Nineteen deep boreholes were sunk in Northern Ireland, and the recorded temperatures, of up to 180ºC at 5,000 metres on Rathlin, suggests that it could be worth going deeper in launching a heat mining programme. The temperature range occurring in Northern Ireland compares very well to some of the international test sites chosen for their potential to yield geothermal energy.

Tapping into ground heat is on the increase, and while the authors of the SEI report stated that "it is unlikely that Ireland will ever generate electricity from geothermal energy" they thought that with drilling there is "good potential for temperatures between 50ºC and 100ºC."

Examples

This potential, while not in the power plant league, is quite significant, and in one example, the swimming pool in Mallow is already being heated from warm water rising from a 75 metre deep borehole.
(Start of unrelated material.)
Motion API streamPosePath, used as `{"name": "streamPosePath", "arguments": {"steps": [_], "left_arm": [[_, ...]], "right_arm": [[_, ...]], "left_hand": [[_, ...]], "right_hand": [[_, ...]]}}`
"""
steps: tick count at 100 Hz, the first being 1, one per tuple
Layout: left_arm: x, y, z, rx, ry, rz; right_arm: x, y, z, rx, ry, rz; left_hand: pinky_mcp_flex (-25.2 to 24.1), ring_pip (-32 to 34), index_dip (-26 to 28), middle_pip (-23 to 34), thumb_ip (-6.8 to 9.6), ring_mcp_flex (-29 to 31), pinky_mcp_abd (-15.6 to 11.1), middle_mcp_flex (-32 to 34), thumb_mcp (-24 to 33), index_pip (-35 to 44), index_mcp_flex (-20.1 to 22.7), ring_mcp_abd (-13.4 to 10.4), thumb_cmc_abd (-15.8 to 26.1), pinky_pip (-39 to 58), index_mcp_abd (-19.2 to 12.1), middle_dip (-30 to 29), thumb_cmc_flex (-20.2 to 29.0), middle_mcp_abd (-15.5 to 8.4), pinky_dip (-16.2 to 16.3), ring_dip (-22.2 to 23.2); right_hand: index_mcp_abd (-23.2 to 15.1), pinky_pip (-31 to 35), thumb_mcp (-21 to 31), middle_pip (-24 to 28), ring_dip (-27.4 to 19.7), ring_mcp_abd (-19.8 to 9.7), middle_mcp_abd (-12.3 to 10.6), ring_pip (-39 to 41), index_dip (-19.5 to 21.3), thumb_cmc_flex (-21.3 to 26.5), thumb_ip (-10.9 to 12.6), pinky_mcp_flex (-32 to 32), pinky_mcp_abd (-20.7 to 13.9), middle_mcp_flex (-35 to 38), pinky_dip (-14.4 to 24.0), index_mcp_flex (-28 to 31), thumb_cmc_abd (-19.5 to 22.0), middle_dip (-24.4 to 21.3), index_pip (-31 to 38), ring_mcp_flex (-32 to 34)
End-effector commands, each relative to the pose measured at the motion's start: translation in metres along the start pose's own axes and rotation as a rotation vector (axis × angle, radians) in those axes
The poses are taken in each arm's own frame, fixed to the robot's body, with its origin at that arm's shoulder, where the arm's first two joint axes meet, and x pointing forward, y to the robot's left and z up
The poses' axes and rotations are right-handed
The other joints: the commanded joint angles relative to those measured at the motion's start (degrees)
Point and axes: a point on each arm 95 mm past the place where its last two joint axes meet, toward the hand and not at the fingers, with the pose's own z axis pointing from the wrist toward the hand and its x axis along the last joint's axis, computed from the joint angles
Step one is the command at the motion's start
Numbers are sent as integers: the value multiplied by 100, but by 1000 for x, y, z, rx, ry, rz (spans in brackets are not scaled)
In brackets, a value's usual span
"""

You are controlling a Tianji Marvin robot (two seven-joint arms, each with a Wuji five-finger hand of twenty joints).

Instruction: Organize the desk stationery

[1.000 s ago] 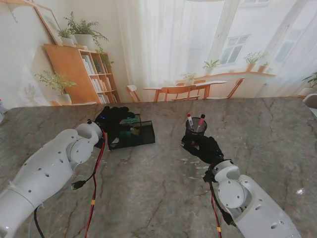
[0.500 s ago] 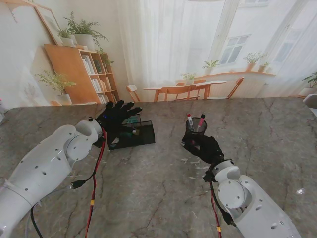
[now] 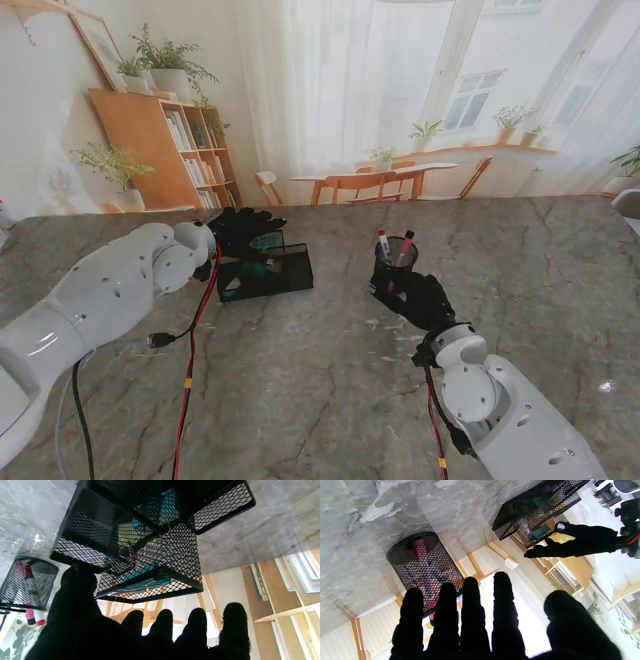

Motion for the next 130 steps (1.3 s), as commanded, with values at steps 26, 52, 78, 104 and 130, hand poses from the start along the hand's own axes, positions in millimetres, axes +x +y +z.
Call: {"name": "streamPosePath", "arguments": {"steps": [26,52,78,104,130], "left_arm": [[15,4,21,-1,33,-31],[13,17,21,-12,18,-34],[7,25,13,6,19,0],[1,33,-4,19,45,18],[-6,37,-30,17,113,45]], "right_arm": [[0,0,-3,3,3,2],[-1,2,-4,-9,9,-1],[-1,3,-5,-12,13,-2],[0,3,-6,-17,13,-4],[0,2,-5,-15,14,-3]], "left_hand": [[1600,1393,3062,744,-334,1532,-1076,1029,0,530,-367,-327,-126,2186,395,1501,805,-39,1015,1457],[3159,2510,4549,1929,-297,2765,-2084,1968,41,1465,724,-844,-369,2975,-33,2143,2204,-299,968,2155],[4316,2974,5027,2043,-391,3788,-2864,3095,701,2573,1406,-1200,-1235,3192,-260,3703,3134,-392,595,2713],[4699,2868,4473,1713,-528,4172,-2971,3747,1388,4549,2002,-1163,-1448,2999,-439,3911,3137,-567,684,3031],[4849,2809,3812,1780,-459,4310,-2991,3945,1454,5535,1891,-1183,-1498,2761,-562,3772,3136,-749,930,3088]], "right_hand": [[-3,41,-140,104,6,13,39,-4,108,-1,-98,-95,-8,45,-57,139,193,65,40,9],[3,43,-138,104,5,10,37,-6,108,-1,-98,-93,-4,47,-56,141,185,64,42,12],[-14,37,-132,100,3,17,42,-15,107,-2,-98,-96,-3,42,-58,140,180,63,39,12],[-12,33,-128,101,4,21,44,-18,108,-5,-99,-96,-4,47,-58,134,179,63,40,14],[0,32,-128,103,5,13,44,-19,106,-8,-99,-95,-3,51,-56,133,181,64,36,14]]}}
The water coming up from the depths along a natural rock fracture emerges at just over 19ºC. Instead of having to pump heat into the pool from conventional supplies, a top up is enough to keep it up to temperature.In Cork the Lewis Glucksman Gallery at UCC draws heat from water in gravel beds 20 metres below the city, but these schemes are relatively modest compared to some of those from abroad.

In the UK, when one of the local authorities, Southampton, opted for an integrated energy scheme in the 1980s, geothermal became an important part of the mix. The city council drilled down into Triassic sandstone, over 1,700 metres below the city. The porus sandstone contained a 24-metre deep aquifer with salt water at 76ºC, and, although this supply has a limited life, the energy has been used continuously for district heating since the scheme began.

In Paris, which perches above a sedimentary basin, more than 40 geothermal systems are reported to be tapping into water at 80ºC. At about 30ºC water is extracted before the water, which is saline, is pumped back into the basin.

The cost of drilling remains one of the biggest obstacles to the development of geothermal systems, but the possibility of high yields is encouraging engineers to come up with more efficient solutions, such as plans is to fracture deep rocks with explosives. In pumping water down into the hot cracks, the engineers hope to mimic on a grander scale the rain driven cycle that gave us the Spa in Leixlip.